Have I Been Hoodwinked?
Then one day Jackie told me how nice some guy was because he had hung a May Basket on the knob of her back door. This is what men do, she claimed, they hang baskets on doorknobs of females. I was wondering what they did if it rained, but I kept my mouth shut. Never having heard of this practice, I was skeptical of the whole thing. I didn't have to ask what was in these baskets, having assumed they weren't hung there empty, because she told me they held candy or flowers or other tokens of affection.
Every year I heard this story. Even after we were married I was reminded of the great guy who had hung that May Basket on her doorknob. Eventually she wore me down just as women always manage to wear men down if they are determined about something.

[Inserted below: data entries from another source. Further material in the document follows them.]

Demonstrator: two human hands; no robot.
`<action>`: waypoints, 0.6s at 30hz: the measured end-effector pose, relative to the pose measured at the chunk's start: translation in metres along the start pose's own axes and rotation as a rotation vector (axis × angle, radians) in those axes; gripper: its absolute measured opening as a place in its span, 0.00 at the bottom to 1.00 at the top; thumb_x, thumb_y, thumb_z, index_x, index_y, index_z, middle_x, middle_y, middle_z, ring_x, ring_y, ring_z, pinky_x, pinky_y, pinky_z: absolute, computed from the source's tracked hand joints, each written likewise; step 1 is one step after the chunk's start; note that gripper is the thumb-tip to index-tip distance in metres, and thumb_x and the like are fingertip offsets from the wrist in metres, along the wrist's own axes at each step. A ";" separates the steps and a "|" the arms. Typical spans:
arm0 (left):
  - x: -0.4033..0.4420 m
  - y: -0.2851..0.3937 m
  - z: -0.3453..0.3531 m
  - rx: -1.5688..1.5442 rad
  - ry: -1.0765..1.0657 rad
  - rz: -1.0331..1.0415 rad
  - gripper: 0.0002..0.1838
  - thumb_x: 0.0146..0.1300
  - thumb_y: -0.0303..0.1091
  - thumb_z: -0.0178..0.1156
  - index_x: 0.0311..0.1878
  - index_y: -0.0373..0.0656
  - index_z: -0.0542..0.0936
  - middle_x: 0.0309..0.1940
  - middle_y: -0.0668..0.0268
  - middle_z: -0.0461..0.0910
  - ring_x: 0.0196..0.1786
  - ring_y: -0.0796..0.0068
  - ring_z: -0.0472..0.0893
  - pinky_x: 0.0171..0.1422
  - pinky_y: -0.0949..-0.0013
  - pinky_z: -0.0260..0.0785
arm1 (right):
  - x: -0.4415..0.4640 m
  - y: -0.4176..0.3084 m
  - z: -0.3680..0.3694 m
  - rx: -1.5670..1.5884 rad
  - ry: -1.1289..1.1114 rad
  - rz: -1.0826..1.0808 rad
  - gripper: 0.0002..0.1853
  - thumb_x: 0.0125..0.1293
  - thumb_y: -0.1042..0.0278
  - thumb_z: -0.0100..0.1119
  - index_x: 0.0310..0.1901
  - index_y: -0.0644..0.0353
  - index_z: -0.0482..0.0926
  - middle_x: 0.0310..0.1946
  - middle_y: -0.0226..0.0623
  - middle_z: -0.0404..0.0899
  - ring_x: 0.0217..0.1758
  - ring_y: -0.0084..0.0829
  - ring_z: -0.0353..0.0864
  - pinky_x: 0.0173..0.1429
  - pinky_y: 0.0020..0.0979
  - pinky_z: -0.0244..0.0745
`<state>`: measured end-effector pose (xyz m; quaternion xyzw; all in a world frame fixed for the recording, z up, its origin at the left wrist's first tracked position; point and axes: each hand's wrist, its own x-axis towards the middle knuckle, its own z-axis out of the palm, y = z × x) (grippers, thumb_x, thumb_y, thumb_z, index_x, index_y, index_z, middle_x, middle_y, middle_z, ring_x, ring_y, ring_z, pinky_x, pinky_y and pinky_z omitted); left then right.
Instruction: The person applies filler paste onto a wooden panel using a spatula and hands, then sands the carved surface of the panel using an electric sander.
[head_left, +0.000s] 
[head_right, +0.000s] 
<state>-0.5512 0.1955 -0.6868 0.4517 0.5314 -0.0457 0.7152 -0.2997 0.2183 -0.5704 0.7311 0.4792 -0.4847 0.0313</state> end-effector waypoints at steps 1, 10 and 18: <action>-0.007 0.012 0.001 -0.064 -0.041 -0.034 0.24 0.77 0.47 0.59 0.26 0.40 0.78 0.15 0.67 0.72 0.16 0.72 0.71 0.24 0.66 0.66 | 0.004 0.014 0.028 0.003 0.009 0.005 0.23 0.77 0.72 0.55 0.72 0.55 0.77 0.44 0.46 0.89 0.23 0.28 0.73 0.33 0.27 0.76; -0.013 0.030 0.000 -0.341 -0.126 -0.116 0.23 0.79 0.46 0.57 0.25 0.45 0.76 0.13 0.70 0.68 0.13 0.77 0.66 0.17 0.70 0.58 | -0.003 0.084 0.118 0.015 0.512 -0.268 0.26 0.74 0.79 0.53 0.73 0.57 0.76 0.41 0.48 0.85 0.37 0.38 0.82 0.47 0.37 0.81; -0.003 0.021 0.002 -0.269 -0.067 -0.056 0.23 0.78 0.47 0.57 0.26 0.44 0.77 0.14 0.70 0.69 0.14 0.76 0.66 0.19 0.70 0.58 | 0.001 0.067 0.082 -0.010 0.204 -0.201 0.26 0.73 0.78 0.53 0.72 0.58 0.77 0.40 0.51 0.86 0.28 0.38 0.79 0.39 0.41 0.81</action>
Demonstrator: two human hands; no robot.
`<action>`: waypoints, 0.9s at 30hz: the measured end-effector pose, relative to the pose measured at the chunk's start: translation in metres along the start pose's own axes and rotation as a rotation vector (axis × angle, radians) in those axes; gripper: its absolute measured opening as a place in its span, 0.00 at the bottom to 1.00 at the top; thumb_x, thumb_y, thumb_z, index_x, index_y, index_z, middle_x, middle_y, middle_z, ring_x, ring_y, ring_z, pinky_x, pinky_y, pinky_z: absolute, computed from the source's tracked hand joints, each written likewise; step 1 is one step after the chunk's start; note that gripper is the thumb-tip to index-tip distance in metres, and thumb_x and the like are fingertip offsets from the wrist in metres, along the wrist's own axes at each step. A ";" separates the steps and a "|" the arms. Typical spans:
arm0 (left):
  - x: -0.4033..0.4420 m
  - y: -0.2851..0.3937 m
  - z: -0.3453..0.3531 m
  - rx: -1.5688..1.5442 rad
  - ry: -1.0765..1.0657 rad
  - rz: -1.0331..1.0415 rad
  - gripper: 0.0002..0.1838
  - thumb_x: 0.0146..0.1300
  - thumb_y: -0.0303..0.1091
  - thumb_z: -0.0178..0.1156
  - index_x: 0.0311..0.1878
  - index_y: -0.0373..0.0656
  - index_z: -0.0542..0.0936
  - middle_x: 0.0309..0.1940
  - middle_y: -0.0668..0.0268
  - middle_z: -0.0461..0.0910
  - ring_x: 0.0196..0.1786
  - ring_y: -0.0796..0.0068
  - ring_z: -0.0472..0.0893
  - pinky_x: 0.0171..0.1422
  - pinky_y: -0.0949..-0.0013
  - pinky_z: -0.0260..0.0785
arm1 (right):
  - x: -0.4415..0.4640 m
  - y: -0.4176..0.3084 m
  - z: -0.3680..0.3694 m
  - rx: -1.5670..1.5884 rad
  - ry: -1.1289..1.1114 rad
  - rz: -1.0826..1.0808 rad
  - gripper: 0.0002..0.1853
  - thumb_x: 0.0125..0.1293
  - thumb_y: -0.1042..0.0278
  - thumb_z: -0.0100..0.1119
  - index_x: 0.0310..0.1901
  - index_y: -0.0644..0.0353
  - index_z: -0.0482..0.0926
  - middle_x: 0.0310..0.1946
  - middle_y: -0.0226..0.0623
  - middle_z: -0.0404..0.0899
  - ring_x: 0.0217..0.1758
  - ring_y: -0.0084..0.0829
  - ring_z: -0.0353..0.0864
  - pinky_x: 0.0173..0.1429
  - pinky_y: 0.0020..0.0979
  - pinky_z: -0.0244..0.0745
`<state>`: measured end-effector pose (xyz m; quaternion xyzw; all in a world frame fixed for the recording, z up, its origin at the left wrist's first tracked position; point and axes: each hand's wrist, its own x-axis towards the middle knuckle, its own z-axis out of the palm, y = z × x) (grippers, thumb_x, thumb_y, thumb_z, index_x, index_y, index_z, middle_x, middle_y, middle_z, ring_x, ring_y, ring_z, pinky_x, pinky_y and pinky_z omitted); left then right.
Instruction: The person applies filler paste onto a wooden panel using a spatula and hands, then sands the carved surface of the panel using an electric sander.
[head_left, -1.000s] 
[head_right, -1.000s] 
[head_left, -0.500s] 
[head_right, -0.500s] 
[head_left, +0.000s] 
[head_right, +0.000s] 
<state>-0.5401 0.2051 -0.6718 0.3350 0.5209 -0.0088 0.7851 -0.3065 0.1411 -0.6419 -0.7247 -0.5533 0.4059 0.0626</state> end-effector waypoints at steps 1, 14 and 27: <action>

With all my defenses penetrated and just to prove I wasn't a hopeless cretin, one year I prepared a May Basket for Jackie. Needless to say I did not go so far as to hang it on a doorknob. Once having fallen into this trap, I soon realized I was stuck with doing it every year.
Leading up to recent May Days, Jackie has dropped little hints. She says she doesn't need candy. Not that she doesn't want it, just that she doesn't need it. Not being a fool, I make certain there is plenty of sweet stuff in her May Basket.
Still I wonder, though. Is this something she has made up or is there really such a thing as a May Basket? Perhaps I should just take her word for it and be content. At least she doesn't want me out somewhere dancing around a May Pole. At that I would definitely have drawn the line.